### Work task
Search each line below for the word "frame" and list those that contain it.

[Opening Material shown section]

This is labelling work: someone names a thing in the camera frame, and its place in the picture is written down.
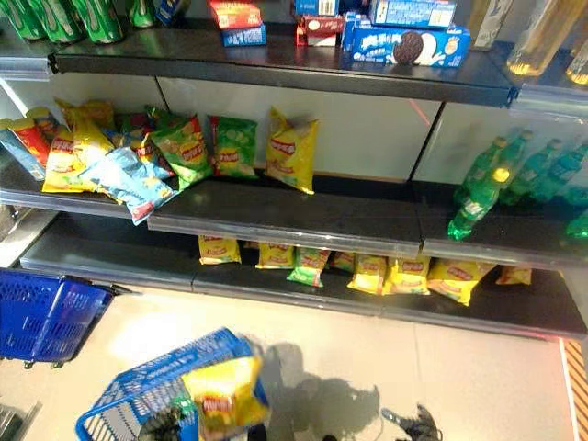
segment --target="green chip bag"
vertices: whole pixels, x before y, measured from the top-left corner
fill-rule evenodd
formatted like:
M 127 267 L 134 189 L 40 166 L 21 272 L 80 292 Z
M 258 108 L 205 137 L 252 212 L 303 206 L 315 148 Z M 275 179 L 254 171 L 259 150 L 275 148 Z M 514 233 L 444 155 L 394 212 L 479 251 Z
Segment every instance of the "green chip bag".
M 331 251 L 329 250 L 305 247 L 298 248 L 296 267 L 288 276 L 288 280 L 322 288 L 321 272 L 327 263 L 330 253 Z
M 209 117 L 214 144 L 214 175 L 255 179 L 255 130 L 249 119 Z
M 180 191 L 212 175 L 198 118 L 190 118 L 184 125 L 153 131 L 145 141 L 149 139 L 179 177 Z

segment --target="glass bottle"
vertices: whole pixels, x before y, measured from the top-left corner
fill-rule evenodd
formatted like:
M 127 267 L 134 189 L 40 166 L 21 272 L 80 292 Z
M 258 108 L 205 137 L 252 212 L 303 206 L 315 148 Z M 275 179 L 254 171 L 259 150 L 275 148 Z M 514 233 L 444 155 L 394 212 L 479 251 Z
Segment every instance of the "glass bottle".
M 517 75 L 539 76 L 560 48 L 588 0 L 537 0 L 523 32 L 506 60 Z

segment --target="red snack box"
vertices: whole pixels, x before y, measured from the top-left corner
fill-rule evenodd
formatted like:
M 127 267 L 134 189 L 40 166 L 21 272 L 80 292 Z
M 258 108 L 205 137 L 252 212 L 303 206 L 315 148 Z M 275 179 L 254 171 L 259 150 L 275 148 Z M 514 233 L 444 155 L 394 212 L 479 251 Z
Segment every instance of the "red snack box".
M 249 3 L 211 1 L 210 7 L 220 29 L 259 28 L 263 24 L 259 8 Z

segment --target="green bottle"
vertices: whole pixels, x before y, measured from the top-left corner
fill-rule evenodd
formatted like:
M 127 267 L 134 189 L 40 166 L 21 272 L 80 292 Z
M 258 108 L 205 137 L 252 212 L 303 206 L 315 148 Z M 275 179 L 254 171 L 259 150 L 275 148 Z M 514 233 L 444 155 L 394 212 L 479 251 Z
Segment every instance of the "green bottle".
M 507 169 L 497 168 L 486 179 L 473 186 L 458 214 L 449 223 L 447 235 L 457 241 L 468 236 L 476 222 L 494 206 L 509 175 Z
M 505 205 L 515 205 L 521 198 L 533 189 L 538 178 L 549 168 L 553 156 L 561 149 L 561 141 L 551 140 L 548 145 L 526 160 L 523 168 L 519 170 L 516 177 L 508 188 L 501 191 L 499 200 Z
M 468 197 L 471 187 L 483 181 L 488 173 L 496 166 L 500 151 L 505 145 L 506 139 L 498 136 L 488 149 L 478 155 L 469 168 L 463 183 L 453 194 L 453 200 L 457 204 L 462 205 Z

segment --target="bottle cap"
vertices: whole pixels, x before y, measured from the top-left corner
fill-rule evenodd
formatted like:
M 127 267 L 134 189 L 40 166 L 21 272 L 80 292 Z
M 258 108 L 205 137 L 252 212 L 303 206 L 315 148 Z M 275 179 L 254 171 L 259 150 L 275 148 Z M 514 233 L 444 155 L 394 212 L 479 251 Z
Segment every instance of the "bottle cap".
M 508 179 L 508 176 L 510 175 L 511 174 L 508 170 L 500 167 L 494 170 L 494 173 L 492 173 L 492 179 L 494 179 L 496 182 L 506 182 L 506 179 Z

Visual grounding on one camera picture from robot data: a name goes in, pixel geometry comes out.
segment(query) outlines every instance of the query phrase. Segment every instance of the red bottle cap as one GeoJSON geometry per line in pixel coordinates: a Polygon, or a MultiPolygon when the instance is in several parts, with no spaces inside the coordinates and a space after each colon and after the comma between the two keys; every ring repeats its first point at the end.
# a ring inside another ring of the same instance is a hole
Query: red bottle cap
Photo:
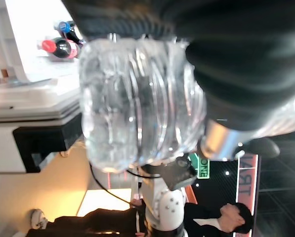
{"type": "Polygon", "coordinates": [[[56,44],[52,40],[44,40],[42,42],[42,49],[44,49],[46,52],[53,53],[56,51],[56,44]]]}

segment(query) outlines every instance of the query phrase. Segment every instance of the black jacket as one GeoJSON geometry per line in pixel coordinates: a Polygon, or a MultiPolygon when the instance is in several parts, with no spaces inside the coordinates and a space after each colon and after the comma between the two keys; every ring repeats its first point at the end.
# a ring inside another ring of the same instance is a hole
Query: black jacket
{"type": "Polygon", "coordinates": [[[214,214],[206,210],[203,206],[196,205],[194,203],[185,204],[185,213],[183,218],[183,224],[189,237],[226,237],[229,234],[224,233],[214,226],[210,225],[198,225],[193,219],[209,219],[218,218],[219,215],[214,214]]]}

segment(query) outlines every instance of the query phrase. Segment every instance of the green sign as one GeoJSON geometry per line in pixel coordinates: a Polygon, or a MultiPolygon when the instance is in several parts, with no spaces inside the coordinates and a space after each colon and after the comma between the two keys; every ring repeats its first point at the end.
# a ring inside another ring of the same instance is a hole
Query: green sign
{"type": "Polygon", "coordinates": [[[208,159],[201,159],[196,153],[189,155],[192,166],[197,171],[198,179],[210,178],[210,161],[208,159]]]}

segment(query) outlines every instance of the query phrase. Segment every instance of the person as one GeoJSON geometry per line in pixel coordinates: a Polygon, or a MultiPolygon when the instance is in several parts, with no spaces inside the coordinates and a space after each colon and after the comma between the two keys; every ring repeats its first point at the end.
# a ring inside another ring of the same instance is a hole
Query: person
{"type": "MultiPolygon", "coordinates": [[[[142,200],[132,200],[131,203],[144,209],[145,203],[142,200]]],[[[183,223],[189,237],[214,237],[223,233],[248,233],[253,227],[253,217],[250,210],[239,202],[224,205],[220,208],[218,216],[214,216],[203,206],[186,203],[183,223]]],[[[143,237],[147,232],[144,213],[137,215],[135,208],[125,211],[97,209],[84,217],[59,217],[53,223],[47,221],[43,212],[37,209],[32,214],[31,225],[32,229],[29,230],[27,237],[90,237],[91,233],[106,232],[120,233],[121,236],[143,237]]]]}

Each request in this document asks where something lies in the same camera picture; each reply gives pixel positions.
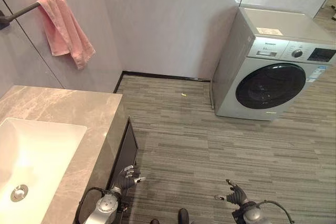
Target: door glass
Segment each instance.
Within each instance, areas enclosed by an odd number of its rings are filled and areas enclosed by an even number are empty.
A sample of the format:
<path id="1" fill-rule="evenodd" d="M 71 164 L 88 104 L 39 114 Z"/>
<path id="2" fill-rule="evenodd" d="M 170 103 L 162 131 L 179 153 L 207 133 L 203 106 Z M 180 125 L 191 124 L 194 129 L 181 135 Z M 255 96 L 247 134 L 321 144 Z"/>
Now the door glass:
<path id="1" fill-rule="evenodd" d="M 298 65 L 278 63 L 260 68 L 245 77 L 237 87 L 236 98 L 245 107 L 267 109 L 295 97 L 306 82 Z"/>

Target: vinyl floor
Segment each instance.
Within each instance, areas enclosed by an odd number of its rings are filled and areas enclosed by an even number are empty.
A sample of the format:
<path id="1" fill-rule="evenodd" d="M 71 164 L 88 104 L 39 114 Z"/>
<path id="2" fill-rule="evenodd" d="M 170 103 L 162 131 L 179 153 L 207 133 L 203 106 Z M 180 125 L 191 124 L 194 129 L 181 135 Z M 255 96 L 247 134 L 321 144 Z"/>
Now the vinyl floor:
<path id="1" fill-rule="evenodd" d="M 317 22 L 332 30 L 325 16 Z M 147 177 L 130 190 L 123 224 L 174 224 L 182 207 L 195 223 L 233 224 L 236 207 L 214 200 L 230 192 L 226 178 L 254 201 L 278 201 L 297 224 L 336 223 L 335 67 L 272 122 L 216 116 L 205 82 L 124 76 L 118 93 Z M 281 209 L 262 209 L 273 224 L 288 223 Z"/>

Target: marble countertop
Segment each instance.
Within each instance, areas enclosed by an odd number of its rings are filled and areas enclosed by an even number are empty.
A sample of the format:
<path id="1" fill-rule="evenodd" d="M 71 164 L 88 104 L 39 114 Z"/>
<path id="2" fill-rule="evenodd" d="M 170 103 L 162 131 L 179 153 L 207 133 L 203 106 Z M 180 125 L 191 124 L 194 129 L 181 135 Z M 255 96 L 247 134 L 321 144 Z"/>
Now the marble countertop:
<path id="1" fill-rule="evenodd" d="M 42 224 L 73 222 L 121 98 L 121 94 L 13 86 L 0 99 L 0 122 L 13 117 L 88 128 Z"/>

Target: washing machine label
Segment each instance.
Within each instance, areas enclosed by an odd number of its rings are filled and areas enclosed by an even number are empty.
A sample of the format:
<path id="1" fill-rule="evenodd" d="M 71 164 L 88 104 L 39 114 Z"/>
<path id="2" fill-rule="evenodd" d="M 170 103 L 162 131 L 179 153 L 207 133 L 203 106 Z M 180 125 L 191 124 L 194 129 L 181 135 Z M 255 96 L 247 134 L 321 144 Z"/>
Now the washing machine label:
<path id="1" fill-rule="evenodd" d="M 319 66 L 314 72 L 306 79 L 307 82 L 314 82 L 324 71 L 327 69 L 326 66 Z"/>
<path id="2" fill-rule="evenodd" d="M 271 35 L 281 35 L 281 36 L 283 36 L 283 34 L 280 32 L 279 29 L 257 27 L 257 30 L 260 34 L 271 34 Z"/>

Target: pink towel
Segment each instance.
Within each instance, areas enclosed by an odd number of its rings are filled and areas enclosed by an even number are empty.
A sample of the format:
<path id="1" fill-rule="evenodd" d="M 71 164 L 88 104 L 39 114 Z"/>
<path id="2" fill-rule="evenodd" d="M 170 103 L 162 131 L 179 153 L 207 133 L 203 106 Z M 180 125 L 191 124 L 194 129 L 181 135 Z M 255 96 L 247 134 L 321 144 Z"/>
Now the pink towel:
<path id="1" fill-rule="evenodd" d="M 38 0 L 43 14 L 44 30 L 53 56 L 70 53 L 77 68 L 82 69 L 96 52 L 66 0 Z"/>

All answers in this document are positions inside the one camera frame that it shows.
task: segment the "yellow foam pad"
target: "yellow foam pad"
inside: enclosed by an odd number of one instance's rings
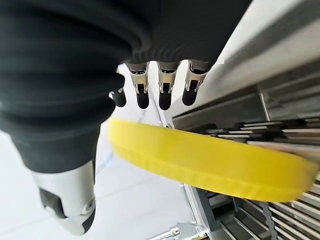
[[[216,193],[288,202],[307,191],[318,165],[300,156],[164,127],[112,120],[109,140],[123,159]]]

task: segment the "metal rail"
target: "metal rail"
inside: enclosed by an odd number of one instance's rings
[[[312,229],[311,227],[305,225],[304,223],[302,223],[299,220],[294,219],[293,217],[273,208],[273,207],[269,207],[270,211],[277,214],[278,216],[280,216],[281,218],[287,220],[288,222],[296,225],[297,227],[301,228],[302,230],[306,231],[307,233],[311,234],[312,236],[316,237],[316,239],[320,239],[320,232],[318,232],[315,229]]]
[[[305,201],[296,200],[291,203],[320,216],[320,210]]]
[[[282,234],[283,236],[285,236],[285,237],[286,237],[287,239],[289,239],[289,240],[299,240],[299,239],[295,238],[294,236],[292,236],[291,234],[287,233],[286,231],[284,231],[282,228],[280,228],[280,227],[278,227],[278,226],[275,227],[275,230],[276,230],[278,233],[280,233],[280,234]]]
[[[259,207],[258,205],[256,205],[252,201],[250,201],[248,199],[243,199],[243,200],[245,200],[248,204],[250,204],[254,209],[258,210],[260,213],[264,212],[261,207]]]
[[[299,232],[298,230],[296,230],[295,228],[293,228],[293,227],[290,226],[289,224],[285,223],[285,222],[282,221],[282,220],[279,220],[278,218],[276,218],[276,217],[274,217],[274,216],[272,216],[271,219],[272,219],[275,223],[279,224],[281,227],[283,227],[283,228],[285,228],[286,230],[288,230],[290,233],[298,236],[299,238],[301,238],[301,239],[303,239],[303,240],[314,240],[314,239],[309,238],[309,237],[306,236],[305,234]]]
[[[238,240],[236,236],[227,228],[226,225],[224,225],[222,222],[220,222],[221,228],[224,230],[224,232],[232,239],[232,240]]]
[[[259,224],[264,230],[269,231],[269,228],[267,225],[265,225],[263,222],[261,222],[258,218],[253,216],[250,212],[244,210],[243,208],[239,207],[239,209],[244,212],[248,218],[252,219],[255,223]]]
[[[240,219],[234,217],[234,221],[239,224],[244,230],[246,230],[254,239],[256,240],[263,240],[257,234],[255,234],[247,225],[245,225]]]
[[[314,193],[314,192],[310,192],[310,191],[304,192],[302,194],[302,196],[304,196],[304,197],[306,197],[308,199],[312,199],[314,201],[320,202],[320,196],[318,194]]]
[[[317,189],[320,189],[320,184],[314,183],[314,184],[312,185],[312,187],[317,188]]]
[[[292,206],[288,206],[288,205],[285,205],[283,203],[278,203],[278,202],[274,202],[273,205],[275,205],[279,208],[282,208],[283,210],[288,211],[289,213],[294,214],[295,216],[297,216],[303,220],[306,220],[311,224],[314,224],[316,226],[320,226],[319,220],[317,220],[316,218],[314,218],[312,216],[305,214],[303,211],[300,211]]]

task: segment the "yellow round pad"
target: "yellow round pad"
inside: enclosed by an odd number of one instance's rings
[[[123,159],[216,193],[288,202],[307,191],[318,165],[300,156],[164,127],[112,120],[109,139]]]

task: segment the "metal bar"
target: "metal bar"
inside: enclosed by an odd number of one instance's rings
[[[320,141],[320,137],[319,136],[290,136],[285,134],[285,136],[288,138],[288,140],[300,140],[300,141],[304,141],[306,144],[309,143],[312,144],[312,142],[318,142]]]
[[[260,213],[264,213],[264,211],[261,209],[261,207],[257,206],[256,204],[254,204],[252,201],[248,200],[248,199],[244,199],[248,204],[250,204],[254,209],[258,210]]]
[[[270,211],[279,215],[281,218],[295,224],[297,227],[301,228],[302,230],[306,231],[307,233],[315,236],[317,239],[320,239],[320,232],[308,227],[307,225],[303,224],[302,222],[294,219],[293,217],[273,208],[273,207],[269,207]]]
[[[250,138],[249,135],[234,135],[234,134],[218,134],[218,137],[219,138],[243,138],[243,139],[248,139]]]
[[[309,238],[308,236],[306,236],[305,234],[299,232],[298,230],[294,229],[292,226],[286,224],[285,222],[279,220],[276,217],[272,217],[271,218],[274,222],[276,222],[277,224],[279,224],[280,226],[284,227],[285,229],[287,229],[289,232],[291,232],[292,234],[298,236],[299,238],[303,239],[303,240],[312,240],[311,238]]]
[[[320,118],[310,118],[310,119],[305,119],[307,123],[314,123],[314,122],[320,122]]]
[[[229,131],[230,134],[253,134],[252,130]]]
[[[309,216],[307,214],[305,214],[304,212],[292,207],[292,206],[288,206],[288,205],[285,205],[285,204],[282,204],[282,203],[278,203],[278,202],[274,202],[273,205],[276,205],[286,211],[288,211],[289,213],[292,213],[294,214],[295,216],[303,219],[303,220],[306,220],[308,221],[309,223],[311,224],[314,224],[316,226],[320,226],[320,221],[318,221],[316,218],[312,217],[312,216]]]
[[[259,224],[264,230],[269,231],[269,228],[267,225],[265,225],[263,222],[261,222],[258,218],[256,218],[255,216],[253,216],[250,212],[244,210],[243,208],[239,207],[239,209],[244,212],[250,219],[252,219],[253,221],[255,221],[257,224]]]
[[[276,226],[275,230],[282,234],[283,236],[285,236],[287,239],[289,240],[298,240],[297,238],[295,238],[294,236],[291,236],[289,233],[287,233],[286,231],[284,231],[283,229],[281,229],[280,227]]]
[[[210,199],[210,198],[212,198],[212,197],[214,197],[214,196],[216,196],[216,195],[218,195],[219,193],[216,193],[216,192],[209,192],[208,194],[207,194],[207,196],[208,196],[208,199]]]
[[[236,236],[229,230],[229,228],[227,228],[226,225],[224,225],[222,222],[220,222],[220,226],[232,240],[238,240],[236,238]]]
[[[245,127],[257,127],[257,126],[269,126],[269,125],[279,125],[282,124],[281,121],[267,121],[267,122],[258,122],[258,123],[247,123],[243,124]]]
[[[312,187],[317,188],[317,189],[320,189],[320,184],[314,183],[314,184],[312,185]]]
[[[246,126],[240,127],[241,130],[259,130],[259,129],[268,129],[267,126]]]
[[[183,187],[185,190],[186,197],[191,206],[191,210],[193,212],[196,224],[206,226],[207,228],[209,228],[208,219],[203,209],[203,206],[201,205],[197,189],[194,186],[190,186],[187,184],[183,184]]]
[[[320,134],[320,128],[297,128],[297,129],[282,129],[284,133],[312,133]]]
[[[304,202],[304,201],[301,201],[301,200],[298,200],[298,201],[292,201],[291,203],[303,208],[303,209],[306,209],[314,214],[318,214],[320,215],[320,210],[315,208],[314,206],[312,206],[311,204],[307,203],[307,202]]]
[[[316,193],[313,193],[313,192],[304,192],[302,194],[302,196],[306,197],[306,198],[309,198],[309,199],[312,199],[314,201],[317,201],[317,202],[320,202],[320,196]]]
[[[247,227],[242,221],[240,221],[238,218],[233,218],[237,224],[239,224],[244,230],[246,230],[254,239],[256,240],[262,240],[261,237],[259,237],[257,234],[255,234],[249,227]]]
[[[268,122],[270,122],[270,116],[269,116],[269,112],[268,112],[268,108],[267,108],[267,104],[266,104],[266,100],[265,100],[265,95],[262,91],[259,91],[259,97],[260,97],[260,100],[262,103],[262,108],[264,111],[265,118]]]
[[[268,141],[247,141],[247,144],[256,145],[281,152],[297,154],[306,159],[317,161],[320,156],[320,147],[316,145],[286,143],[286,142],[268,142]]]
[[[149,238],[148,240],[168,240],[173,236],[179,235],[179,228],[175,227],[170,229],[169,231],[165,231],[157,236],[153,236],[152,238]]]

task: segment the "metal rod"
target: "metal rod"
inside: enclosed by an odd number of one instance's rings
[[[268,122],[270,122],[270,116],[269,116],[269,112],[268,112],[268,108],[267,108],[267,104],[266,104],[266,100],[265,100],[265,95],[262,91],[259,91],[259,97],[260,97],[260,100],[262,103],[262,108],[264,111],[265,118]]]
[[[320,184],[314,183],[314,184],[312,185],[312,187],[317,188],[317,189],[320,189]]]
[[[252,130],[229,131],[230,134],[253,134]]]
[[[316,145],[307,145],[307,144],[296,144],[296,143],[286,143],[286,142],[273,142],[273,141],[248,141],[248,144],[258,145],[262,147],[273,148],[278,151],[283,152],[293,152],[296,154],[301,154],[305,152],[308,154],[310,152],[311,156],[319,155],[320,149]]]
[[[240,127],[241,130],[261,130],[261,129],[268,129],[267,126],[246,126]]]
[[[220,222],[220,226],[225,231],[225,233],[232,239],[232,240],[238,240],[236,236],[227,228],[226,225],[224,225],[222,222]]]
[[[312,133],[320,134],[319,128],[297,128],[297,129],[282,129],[284,133]]]
[[[287,239],[289,240],[298,240],[297,238],[295,238],[294,236],[291,236],[289,233],[287,233],[286,231],[284,231],[283,229],[281,229],[278,226],[275,226],[274,228],[278,233],[282,234],[283,236],[285,236]]]
[[[279,211],[279,210],[277,210],[277,209],[275,209],[273,207],[269,207],[269,209],[270,209],[271,212],[279,215],[281,218],[283,218],[283,219],[295,224],[297,227],[299,227],[302,230],[306,231],[307,233],[315,236],[317,239],[320,239],[320,232],[310,228],[309,226],[303,224],[302,222],[294,219],[293,217],[291,217],[291,216],[289,216],[289,215],[287,215],[287,214],[285,214],[285,213],[283,213],[283,212],[281,212],[281,211]]]
[[[247,227],[242,221],[240,221],[238,218],[233,218],[237,224],[239,224],[244,230],[246,230],[254,239],[256,240],[262,240],[261,237],[259,237],[257,234],[255,234],[249,227]]]
[[[313,192],[304,192],[302,196],[320,202],[320,196]]]
[[[292,226],[286,224],[285,222],[279,220],[278,218],[272,216],[271,219],[273,221],[275,221],[277,224],[279,224],[280,226],[284,227],[285,229],[287,229],[289,232],[291,232],[292,234],[298,236],[299,238],[303,239],[303,240],[312,240],[311,238],[309,238],[308,236],[306,236],[305,234],[299,232],[298,230],[294,229]]]
[[[168,239],[171,239],[171,237],[177,236],[179,234],[180,234],[179,228],[175,227],[175,228],[170,229],[169,231],[160,233],[157,236],[149,238],[148,240],[168,240]]]
[[[319,209],[316,209],[314,206],[312,206],[311,204],[307,203],[307,202],[304,202],[304,201],[301,201],[301,200],[298,200],[298,201],[292,201],[291,203],[303,208],[303,209],[306,209],[314,214],[318,214],[320,215],[320,210]]]
[[[281,121],[267,121],[267,122],[258,122],[258,123],[247,123],[243,124],[245,127],[256,127],[256,126],[269,126],[269,125],[279,125],[282,124]]]
[[[214,196],[216,196],[216,195],[218,195],[219,193],[216,193],[216,192],[209,192],[208,194],[207,194],[207,197],[208,197],[208,199],[210,199],[210,198],[212,198],[212,197],[214,197]]]
[[[307,123],[314,123],[314,122],[320,122],[320,118],[310,118],[310,119],[305,119]]]
[[[244,199],[248,204],[250,204],[254,209],[258,210],[260,213],[264,213],[264,211],[261,209],[261,207],[257,206],[256,204],[254,204],[252,201],[248,200],[248,199]]]
[[[263,222],[261,222],[258,218],[256,218],[255,216],[253,216],[250,212],[244,210],[243,208],[239,207],[239,209],[244,212],[250,219],[252,219],[253,221],[255,221],[257,224],[259,224],[264,230],[269,230],[268,226],[265,225]]]
[[[320,221],[318,221],[316,218],[312,217],[312,216],[309,216],[307,214],[305,214],[304,212],[292,207],[292,206],[288,206],[288,205],[285,205],[285,204],[282,204],[282,203],[278,203],[278,202],[274,202],[273,203],[274,205],[282,208],[283,210],[286,210],[288,211],[289,213],[292,213],[294,214],[295,216],[303,219],[303,220],[306,220],[308,221],[309,223],[311,224],[314,224],[316,226],[320,226]]]
[[[243,139],[248,139],[250,138],[249,135],[244,135],[244,134],[239,134],[239,135],[234,135],[234,134],[218,134],[219,138],[243,138]]]

[Closing Material shown section]

### The completed task
This is labelling work: someone names a thing in the camera frame, and its place in the picture is written down.
All answers in this document are positions inside the one camera frame that it shows.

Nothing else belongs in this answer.